Выбрать главу

Шкловский медленно встал и отдал шинель.

Только позже, в лагере, я понял смысл этой странной сцены. Игра на чужие вещи принадлежит к самым популярным развлечениям урок, а главная ее привлекательность состоит в том, что проигравший обязан изъять у постороннего зрителя заранее условленную вещь. Когда-то, году в 37-м, играли на чужую жизнь: более ценных вещей не было; сидящий на другом конце барака политзаключенный и не догадывался, что истертые карты, шлепающиеся с высоты на дощечку, пристроенную на коленях игроков, припечатывают его судьбу. «Глаза выколю» было в устах урок самой страшной угрозой: два пальца правой руки, расставленные рогаткой, целились прямо в глаз жертвы. Оружие против этого тоже было страшным: надо было молниеносно приставить ко лбу и носу напряженную ладонь ребром. Растопыренные пальцы распарывались об нее, как волны о нос корабля. Другое дело, что у орангутанга невелики были шансы исполнить угрозу: вскоре я заметил, что на правой руке у него не хватает указательного пальца. Самоувечье руки или ноги, которую клали на пень и рубили топором, считалось в 37-м, особенно на лесоповале, самым надежным способом на исходе сил выбраться в нормальную человеческую больницу. Невероятная бессмысленность советского лагерного законодательства привела к тому, что зэк, умиравший от истощения, был безымянной единицей энергии, которую в один прекрасный день вычеркивают из технического плана одним росчерком карандаша; но зэк, покалечившийся на лесоповале, был только поврежденной машиной, которую как можно скорей отправляли в ремонт.

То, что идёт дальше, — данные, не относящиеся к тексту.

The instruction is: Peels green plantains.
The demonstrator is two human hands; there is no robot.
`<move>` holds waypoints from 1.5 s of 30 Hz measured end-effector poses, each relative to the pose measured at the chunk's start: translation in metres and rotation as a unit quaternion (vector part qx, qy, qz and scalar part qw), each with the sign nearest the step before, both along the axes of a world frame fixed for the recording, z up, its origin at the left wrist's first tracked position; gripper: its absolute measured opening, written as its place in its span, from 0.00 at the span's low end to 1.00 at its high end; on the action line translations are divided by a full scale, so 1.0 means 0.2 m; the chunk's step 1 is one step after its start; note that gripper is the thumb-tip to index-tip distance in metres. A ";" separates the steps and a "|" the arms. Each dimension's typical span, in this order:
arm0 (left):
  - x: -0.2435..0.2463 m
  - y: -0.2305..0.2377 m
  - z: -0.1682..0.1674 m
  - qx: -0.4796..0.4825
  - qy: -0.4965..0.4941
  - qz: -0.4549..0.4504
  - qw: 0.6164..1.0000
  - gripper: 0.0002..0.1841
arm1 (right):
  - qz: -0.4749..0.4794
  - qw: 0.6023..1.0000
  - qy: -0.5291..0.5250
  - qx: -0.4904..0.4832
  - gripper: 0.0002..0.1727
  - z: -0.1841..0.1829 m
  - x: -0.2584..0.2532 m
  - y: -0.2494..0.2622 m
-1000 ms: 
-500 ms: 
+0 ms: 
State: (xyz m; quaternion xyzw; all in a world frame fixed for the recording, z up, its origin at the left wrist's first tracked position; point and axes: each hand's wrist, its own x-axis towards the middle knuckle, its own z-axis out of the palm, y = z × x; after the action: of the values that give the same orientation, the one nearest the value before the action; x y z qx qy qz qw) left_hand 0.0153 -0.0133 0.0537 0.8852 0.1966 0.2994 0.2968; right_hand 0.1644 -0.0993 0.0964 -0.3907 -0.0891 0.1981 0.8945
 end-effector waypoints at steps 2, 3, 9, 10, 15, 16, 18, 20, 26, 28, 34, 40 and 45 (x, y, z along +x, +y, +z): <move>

В Вологде из нашего отделения забрали меня одного. «До свиданья», — сказал я Шкловскому и протянул руку. «До свиданья, — ответил он сердечным рукопожатием. — Дай вам судьба вернуться в край наших отцов».

Еще сутки я провел в вологодской тюрьме, которая своими узорчатыми вышками и красной стеной, окружающей тюремный двор, напоминает небольшой средневековый замок. В подвале, в маленькой камере с отверстием величиной с голову вместо окна, я спал на голой, без настила, земле, среди окрестных мужиков, которые не отличали дня от ночи, не помнили, какой сейчас месяц и время года, не знали, сколько уже сидят, за что сидят и когда выйдут на волю. Подремывая на своих меховых тулупах — не раздеваясь, не разуваясь, не видевши бани, — они в горячечном полусне бредили о семьях, домах и животине.

На рассвете следующей ночи я доехал с другим этапом до станции Ерцево Архангельской области, где нас уже ждал конвой. Мы высыпали из вагонов на скрипящий снег под лай овчарок и окрики охраны. На побелевшем от мороза небе еще мерцали последние звезды. Казалось, они вот-вот угаснут и непроглядная ночь выплывет из замерзшего леса, чтобы поглотить дрожащий накат неба и розовый рассвет, скрытый за зимними огнями костров. Однако на горизонте, за первым поворотом дороги, показались четыре силуэта «аистов» на обмотанных колючей проволокой ногах. В бараках горел свет, а на трещащих от мороза вóротах гремя скользили колодезные цепи.

Ночная охота

Термин произвол сегодня, вероятно, уже неизвестен советским заключенным — последние дни его господства в большинстве российских лагерей пришлись на конец 1940 года. Крайне сжато его можно расшифровать как правление заключенных внутри лагерной зоны с позднего вечера до рассвета.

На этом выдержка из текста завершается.